→ **What to work on**: The data below calls for an exact copy.

→ **Supplied material**:
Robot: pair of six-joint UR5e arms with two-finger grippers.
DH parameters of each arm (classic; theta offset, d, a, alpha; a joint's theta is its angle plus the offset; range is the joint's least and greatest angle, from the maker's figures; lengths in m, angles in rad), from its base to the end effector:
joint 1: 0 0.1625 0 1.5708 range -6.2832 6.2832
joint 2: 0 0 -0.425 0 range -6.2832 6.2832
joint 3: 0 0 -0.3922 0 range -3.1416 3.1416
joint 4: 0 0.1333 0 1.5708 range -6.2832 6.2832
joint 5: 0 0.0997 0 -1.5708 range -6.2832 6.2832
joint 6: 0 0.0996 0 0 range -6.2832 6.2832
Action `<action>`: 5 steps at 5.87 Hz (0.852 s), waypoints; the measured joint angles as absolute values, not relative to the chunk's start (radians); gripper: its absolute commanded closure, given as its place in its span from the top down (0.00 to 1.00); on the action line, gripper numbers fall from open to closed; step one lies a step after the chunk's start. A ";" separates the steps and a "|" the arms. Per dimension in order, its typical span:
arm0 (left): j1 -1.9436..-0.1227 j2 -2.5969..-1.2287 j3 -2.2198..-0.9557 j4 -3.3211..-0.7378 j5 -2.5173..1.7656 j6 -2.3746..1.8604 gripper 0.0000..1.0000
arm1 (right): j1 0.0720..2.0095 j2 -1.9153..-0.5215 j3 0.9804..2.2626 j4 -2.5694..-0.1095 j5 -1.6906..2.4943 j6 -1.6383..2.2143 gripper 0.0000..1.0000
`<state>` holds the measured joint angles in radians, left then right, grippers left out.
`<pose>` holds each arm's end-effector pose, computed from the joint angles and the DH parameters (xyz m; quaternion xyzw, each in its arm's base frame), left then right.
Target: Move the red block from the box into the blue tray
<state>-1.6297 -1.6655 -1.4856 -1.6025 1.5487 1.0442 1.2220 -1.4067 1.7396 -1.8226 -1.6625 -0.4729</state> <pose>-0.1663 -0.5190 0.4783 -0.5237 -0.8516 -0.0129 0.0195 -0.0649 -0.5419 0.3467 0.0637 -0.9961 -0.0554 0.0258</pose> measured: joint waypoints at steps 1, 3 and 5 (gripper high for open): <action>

→ **Answer to this exercise**:
Robot: pair of six-joint UR5e arms with two-finger grippers.
DH parameters of each arm (classic; theta offset, d, a, alpha; a joint's theta is its angle plus the offset; range is the joint's least and greatest angle, from the maker's figures; lengths in m, angles in rad), from its base to the end effector:
joint 1: 0 0.1625 0 1.5708 range -6.2832 6.2832
joint 2: 0 0 -0.425 0 range -6.2832 6.2832
joint 3: 0 0 -0.3922 0 range -3.1416 3.1416
joint 4: 0 0.1333 0 1.5708 range -6.2832 6.2832
joint 5: 0 0.0997 0 -1.5708 range -6.2832 6.2832
joint 6: 0 0.0996 0 0 range -6.2832 6.2832
Action `<action>`: 5 steps at 5.87 Hz (0.852 s), waypoints; the measured joint angles as absolute values, not relative to the chunk's start (radians); gripper: its absolute commanded closure, given as its place in its span from the top down (0.00 to 1.00); on the action line, gripper numbers fall from open to closed; step one lies a step after the chunk's start. A ";" separates the steps and a "|" the arms. Per dimension in order, its typical span:
arm0 (left): j1 -1.9436..-0.1227 j2 -2.5969..-1.2287 j3 -2.2198..-0.9557 j4 -3.3211..-0.7378 j5 -2.5173..1.7656 j6 -2.3746..1.8604 gripper 0.0000..1.0000
arm1 (right): j1 0.0720..2.0095 j2 -1.9153..-0.5215 j3 0.9804..2.2626 j4 -2.5694..-0.1095 j5 -1.6906..2.4943 j6 -1.6383..2.2143 gripper 0.0000..1.0000
`<state>` holds the measured joint angles in radians, left then right, grippers left out.
`<pose>` holds each arm's end-effector pose, computed from the joint angles and the DH parameters (xyz m; quaternion xyzw, each in its arm's base frame), left then right.
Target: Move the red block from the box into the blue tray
<state>-1.6297 -1.6655 -1.4856 -1.6025 1.5487 1.0442 1.2220 -1.4067 1.7396 -1.8226 -1.6625 -0.4729</state> <pose>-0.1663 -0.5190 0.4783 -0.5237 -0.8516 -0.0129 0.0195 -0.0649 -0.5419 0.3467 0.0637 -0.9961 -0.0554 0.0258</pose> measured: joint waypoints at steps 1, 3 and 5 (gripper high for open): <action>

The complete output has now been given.